Locating facilities that
supply the most demand points
The success of any organization, whether private or public, hinges on where its facilities are located. This impacts how easily they can attract customers and manage transportation costs. In this exercise, I dove into location-allocation analysis, using the network dataset from the previous two exercises (see earlier coursework: Building a network). The goal was to find the best spots for facilities and effectively assign demand to them. However going into this exercise, it was important to remember that the ideal location varies based on factors like whether it's a private or public entity and the types of products or services offered. For instance, a police or fire station should be positioned to serve a wide range of citizens, regardless of their background, while on the other hand, a retirement home might be best placed near areas with a larger elderly population.
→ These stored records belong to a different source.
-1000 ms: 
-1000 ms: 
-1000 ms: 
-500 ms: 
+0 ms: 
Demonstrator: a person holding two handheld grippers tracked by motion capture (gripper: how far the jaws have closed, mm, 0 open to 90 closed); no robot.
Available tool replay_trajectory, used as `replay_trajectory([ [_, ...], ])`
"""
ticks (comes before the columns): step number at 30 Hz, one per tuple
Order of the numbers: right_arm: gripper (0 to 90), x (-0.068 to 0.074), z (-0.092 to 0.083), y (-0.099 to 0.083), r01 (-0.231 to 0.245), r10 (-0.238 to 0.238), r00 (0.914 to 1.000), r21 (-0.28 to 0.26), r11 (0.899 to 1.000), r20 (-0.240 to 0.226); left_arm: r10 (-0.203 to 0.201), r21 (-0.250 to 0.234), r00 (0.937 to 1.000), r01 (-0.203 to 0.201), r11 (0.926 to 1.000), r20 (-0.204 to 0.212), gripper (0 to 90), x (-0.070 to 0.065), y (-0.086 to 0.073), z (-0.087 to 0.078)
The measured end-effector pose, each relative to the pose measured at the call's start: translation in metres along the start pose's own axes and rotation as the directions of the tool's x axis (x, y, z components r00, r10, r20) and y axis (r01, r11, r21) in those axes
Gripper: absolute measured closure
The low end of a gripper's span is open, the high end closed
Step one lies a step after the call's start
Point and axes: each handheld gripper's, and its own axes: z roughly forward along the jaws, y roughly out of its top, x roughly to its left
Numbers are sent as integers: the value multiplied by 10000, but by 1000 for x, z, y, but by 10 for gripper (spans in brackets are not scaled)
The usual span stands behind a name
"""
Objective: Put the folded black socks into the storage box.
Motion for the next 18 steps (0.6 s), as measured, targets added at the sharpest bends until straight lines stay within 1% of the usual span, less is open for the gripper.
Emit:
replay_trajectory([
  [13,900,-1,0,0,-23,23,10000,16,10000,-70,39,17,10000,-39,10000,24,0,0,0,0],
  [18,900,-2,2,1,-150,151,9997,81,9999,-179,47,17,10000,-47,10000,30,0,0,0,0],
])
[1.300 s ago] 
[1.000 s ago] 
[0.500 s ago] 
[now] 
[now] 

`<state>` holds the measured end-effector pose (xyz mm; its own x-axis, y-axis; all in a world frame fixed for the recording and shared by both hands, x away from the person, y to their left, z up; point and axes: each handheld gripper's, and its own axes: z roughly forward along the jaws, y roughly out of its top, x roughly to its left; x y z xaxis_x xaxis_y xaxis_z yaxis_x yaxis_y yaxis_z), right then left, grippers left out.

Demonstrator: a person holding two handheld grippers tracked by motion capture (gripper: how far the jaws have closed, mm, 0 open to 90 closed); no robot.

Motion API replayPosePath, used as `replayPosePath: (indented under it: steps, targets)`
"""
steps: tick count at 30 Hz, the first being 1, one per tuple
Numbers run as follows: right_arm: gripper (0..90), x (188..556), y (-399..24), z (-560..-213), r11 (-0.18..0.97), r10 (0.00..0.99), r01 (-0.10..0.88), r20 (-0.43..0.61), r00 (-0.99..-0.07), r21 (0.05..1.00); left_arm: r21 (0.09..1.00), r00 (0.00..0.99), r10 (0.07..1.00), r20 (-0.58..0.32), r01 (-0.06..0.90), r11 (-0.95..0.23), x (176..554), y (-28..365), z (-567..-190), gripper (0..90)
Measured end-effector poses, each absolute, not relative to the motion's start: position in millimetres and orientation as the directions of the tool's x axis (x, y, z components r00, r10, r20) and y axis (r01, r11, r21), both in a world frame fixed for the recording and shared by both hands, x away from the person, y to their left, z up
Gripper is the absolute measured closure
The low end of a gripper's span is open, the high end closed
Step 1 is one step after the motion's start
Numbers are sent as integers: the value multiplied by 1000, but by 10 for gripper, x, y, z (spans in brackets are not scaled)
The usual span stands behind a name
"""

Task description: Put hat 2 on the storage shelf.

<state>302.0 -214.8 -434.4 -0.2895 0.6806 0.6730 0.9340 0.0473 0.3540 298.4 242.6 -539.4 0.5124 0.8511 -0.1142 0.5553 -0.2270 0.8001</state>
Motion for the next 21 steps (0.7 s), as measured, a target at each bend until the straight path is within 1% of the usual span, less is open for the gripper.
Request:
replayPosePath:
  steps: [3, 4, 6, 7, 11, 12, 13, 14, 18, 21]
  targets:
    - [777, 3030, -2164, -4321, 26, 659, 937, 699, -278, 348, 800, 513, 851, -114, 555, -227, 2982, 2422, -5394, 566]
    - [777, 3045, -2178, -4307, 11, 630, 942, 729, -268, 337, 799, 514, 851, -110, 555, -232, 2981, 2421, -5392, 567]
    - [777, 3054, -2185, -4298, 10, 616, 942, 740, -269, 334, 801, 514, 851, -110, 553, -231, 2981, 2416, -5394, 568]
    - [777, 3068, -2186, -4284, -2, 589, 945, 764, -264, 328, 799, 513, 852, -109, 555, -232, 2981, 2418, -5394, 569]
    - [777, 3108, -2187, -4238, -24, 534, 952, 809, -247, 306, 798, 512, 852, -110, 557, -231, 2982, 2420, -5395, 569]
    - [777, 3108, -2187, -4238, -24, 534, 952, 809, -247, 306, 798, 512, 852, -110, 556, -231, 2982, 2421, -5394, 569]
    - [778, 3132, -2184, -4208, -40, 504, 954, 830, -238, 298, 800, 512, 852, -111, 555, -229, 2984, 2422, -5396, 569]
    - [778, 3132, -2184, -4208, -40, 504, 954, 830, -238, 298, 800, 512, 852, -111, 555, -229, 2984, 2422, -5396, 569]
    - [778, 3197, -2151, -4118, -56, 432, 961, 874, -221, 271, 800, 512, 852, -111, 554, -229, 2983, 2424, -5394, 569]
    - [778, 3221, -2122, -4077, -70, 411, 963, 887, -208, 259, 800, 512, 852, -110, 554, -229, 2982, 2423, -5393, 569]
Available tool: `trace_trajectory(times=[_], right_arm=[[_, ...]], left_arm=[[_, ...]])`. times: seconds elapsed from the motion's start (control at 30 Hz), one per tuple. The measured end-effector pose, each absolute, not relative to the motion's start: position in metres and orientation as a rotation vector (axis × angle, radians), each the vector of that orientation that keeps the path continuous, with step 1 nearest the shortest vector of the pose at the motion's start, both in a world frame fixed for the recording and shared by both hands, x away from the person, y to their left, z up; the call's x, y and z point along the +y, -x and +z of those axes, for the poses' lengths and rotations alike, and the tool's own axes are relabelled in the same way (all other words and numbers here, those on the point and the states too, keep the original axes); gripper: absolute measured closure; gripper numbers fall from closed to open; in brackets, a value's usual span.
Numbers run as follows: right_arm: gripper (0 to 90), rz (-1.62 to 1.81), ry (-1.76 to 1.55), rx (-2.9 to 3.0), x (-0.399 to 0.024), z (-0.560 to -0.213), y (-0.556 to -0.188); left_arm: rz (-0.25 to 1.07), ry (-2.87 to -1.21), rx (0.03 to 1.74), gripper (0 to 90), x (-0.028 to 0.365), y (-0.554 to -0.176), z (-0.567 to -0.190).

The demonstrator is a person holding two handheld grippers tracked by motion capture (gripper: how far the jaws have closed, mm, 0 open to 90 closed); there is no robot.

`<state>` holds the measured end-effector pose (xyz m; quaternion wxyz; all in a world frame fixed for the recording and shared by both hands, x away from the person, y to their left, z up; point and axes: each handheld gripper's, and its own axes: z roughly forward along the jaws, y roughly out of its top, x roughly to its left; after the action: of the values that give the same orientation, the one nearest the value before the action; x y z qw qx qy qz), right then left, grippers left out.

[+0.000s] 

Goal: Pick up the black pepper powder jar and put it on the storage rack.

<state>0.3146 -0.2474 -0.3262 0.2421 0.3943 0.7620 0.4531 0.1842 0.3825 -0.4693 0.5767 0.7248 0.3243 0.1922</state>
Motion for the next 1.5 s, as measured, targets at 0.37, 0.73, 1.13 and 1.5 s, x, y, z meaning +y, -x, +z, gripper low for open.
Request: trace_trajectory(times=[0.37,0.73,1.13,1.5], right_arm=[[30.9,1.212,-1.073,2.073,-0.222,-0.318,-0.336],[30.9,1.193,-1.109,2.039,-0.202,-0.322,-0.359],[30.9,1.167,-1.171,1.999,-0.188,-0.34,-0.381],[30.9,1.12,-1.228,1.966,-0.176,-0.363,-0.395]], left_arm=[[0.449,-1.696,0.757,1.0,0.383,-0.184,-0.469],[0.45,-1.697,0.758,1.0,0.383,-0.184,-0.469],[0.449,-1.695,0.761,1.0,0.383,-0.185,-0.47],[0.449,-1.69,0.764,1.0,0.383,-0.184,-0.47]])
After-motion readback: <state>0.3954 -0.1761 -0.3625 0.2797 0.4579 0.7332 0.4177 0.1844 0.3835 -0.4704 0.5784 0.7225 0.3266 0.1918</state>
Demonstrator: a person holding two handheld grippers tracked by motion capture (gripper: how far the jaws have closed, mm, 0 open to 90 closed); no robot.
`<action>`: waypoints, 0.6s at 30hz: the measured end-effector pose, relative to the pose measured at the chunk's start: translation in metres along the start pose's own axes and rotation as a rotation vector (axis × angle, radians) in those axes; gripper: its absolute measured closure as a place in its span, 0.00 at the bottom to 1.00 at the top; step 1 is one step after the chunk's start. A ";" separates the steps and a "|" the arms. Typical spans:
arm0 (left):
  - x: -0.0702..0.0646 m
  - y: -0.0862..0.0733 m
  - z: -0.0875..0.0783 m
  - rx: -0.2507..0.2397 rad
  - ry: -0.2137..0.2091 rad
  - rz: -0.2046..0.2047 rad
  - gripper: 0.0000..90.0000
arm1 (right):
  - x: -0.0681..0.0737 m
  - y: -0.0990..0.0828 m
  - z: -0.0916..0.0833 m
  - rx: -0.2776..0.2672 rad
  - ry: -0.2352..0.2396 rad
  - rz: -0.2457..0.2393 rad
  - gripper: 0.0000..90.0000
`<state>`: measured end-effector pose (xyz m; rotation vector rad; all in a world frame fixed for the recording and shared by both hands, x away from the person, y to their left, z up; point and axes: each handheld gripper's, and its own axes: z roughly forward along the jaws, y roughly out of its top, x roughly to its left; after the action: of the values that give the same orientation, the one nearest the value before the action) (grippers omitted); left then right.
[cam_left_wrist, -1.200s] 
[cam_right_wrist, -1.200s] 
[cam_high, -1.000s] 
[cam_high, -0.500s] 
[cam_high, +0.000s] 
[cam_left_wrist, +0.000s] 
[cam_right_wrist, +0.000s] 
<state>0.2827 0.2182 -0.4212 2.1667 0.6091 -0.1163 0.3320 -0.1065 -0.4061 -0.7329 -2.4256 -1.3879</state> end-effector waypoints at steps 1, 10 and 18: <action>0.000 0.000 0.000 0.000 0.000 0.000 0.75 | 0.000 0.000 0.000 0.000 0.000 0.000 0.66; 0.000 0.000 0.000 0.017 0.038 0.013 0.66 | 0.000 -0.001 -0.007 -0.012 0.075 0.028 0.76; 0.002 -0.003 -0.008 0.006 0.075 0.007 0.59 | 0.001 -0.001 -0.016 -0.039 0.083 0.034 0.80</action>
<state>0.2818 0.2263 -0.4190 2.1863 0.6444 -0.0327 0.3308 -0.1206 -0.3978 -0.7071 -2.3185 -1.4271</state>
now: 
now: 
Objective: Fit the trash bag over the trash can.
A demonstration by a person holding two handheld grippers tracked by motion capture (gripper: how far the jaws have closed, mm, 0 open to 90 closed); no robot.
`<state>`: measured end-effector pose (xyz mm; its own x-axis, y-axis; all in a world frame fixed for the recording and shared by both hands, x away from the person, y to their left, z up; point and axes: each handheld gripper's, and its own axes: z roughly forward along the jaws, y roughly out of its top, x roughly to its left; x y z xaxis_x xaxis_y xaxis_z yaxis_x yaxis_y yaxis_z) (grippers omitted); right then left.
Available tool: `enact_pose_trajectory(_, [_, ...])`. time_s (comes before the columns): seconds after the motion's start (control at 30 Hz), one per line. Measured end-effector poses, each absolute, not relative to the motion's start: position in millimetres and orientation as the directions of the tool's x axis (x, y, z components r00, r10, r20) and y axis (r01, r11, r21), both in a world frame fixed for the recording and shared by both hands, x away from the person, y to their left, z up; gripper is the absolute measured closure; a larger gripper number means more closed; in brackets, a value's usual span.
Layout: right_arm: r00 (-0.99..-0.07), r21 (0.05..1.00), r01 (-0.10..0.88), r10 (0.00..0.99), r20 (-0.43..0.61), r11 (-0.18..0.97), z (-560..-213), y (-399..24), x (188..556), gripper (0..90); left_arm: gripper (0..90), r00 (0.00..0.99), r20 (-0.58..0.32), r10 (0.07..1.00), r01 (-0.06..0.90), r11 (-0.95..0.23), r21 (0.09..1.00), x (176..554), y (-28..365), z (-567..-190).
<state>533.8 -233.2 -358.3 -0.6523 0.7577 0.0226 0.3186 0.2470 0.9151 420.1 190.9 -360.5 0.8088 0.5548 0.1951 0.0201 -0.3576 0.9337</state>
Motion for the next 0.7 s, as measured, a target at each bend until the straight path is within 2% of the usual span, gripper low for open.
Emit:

Again working with Västra Götaland County in Sweden, I chose to look into two hypothetical scenarios using two different types of location-allocation analyses:
Type of location-allocation analysis: Maximize Market Share
The scenario: The Willy’s supermarket chain is considering adding one more store location in Gothenburg city. They have 4 candidate locations but want to find out which one captures the most demand or market share, aiming at customers within a 15-minute walking distance of the new facility.
Type of location-allocation analysis: Maximize Coverage, Minimize Facilities
The scenario: Västtrafik, Gothenburg’s public transportation company, wants to reduce the maintenance costs of their bus stations. In this sense, a station represents two or more stops, for example, on opposite sides of a street. Therefore they want to find stations that capture the most demand within a 10-minute walking distance as well as find the ones that are potentially redundant candidate stations for removal.
The general workflow for choosing the best location with the ‘Location-Allocation’ network analysis tool in ArcGIS Pro was first to import, examine, select, and clip the relevant data to the area of interest. Using Points of Interest (POI) data from Open Street Map, I selected the facility of interest and imported them into the Location-Allocation layer. Furthermore, since Location-Allocation is about finding the best location based on supply and demand, demand points are needed, which are typically based on population. For this, I needed to have some form of population data aggregated into points. Depending on the desired level of accuracy, this can probably be done in several ways. But in this case, it was enough to use population data generalized into grids of 1x1km squares for rural areas, and 250x250m squares for urban areas, which were then converted to point features centered in each square. With this, I could import the aggregated population point data as the demand points to the ‘Location-Allocation’ layer.
The 4 candidate facilities in the supermarket scenario were determined by visualizing the combination of where the population is concentrated and areas that are seemingly underserved by currently operating supermarkets. The problem type at hand was Maximize Market Share. This is an appropriate approach for the analysis because this problem type chooses a specific number of facilities in a way that allotted demand is maximized while being among competitors.
Before running an analysis with a ‘Maximize coverage, Minimize facilities,’ problem type, I had to import the demand points as outlined above, but also the facilities, which required a few extra steps. This is because I wanted to ensure that stations near important places would be required in the solution and not considered candidates for removal. In ArcGIS Pro, using ‘Select by Attribute’ on the POIs layer, I selected graveyards, hospitals, kindergartens, malls, museums, parks, schools, sports centers, stadiums, and universities, which resulted in 1,064 places in total. Then, I used ‘Select by Location’ to find all the bus stations within 250m of those places, which resulted in 427 facilities. With that selection, I imported those as ‘Required’ into the Location-Allocation solver, then switched the selection and added the rest as ‘Candidates’.
The final result shows the final number of candidate parent stations for removal was 265 out of a total of 790 stations, while still maintaining about 92% of total demand coverage within a 10-minute walking distance. However, industrial sites in the city (where there is a low population) are hubs of activity and therefore need to accommodate workers going to and from various industries, but have been unreasonably left out of the solution due to little or no demand points residing there. Thus, in hindsight, I should have perhaps included stations near industrial sites as ‘Required’ as well.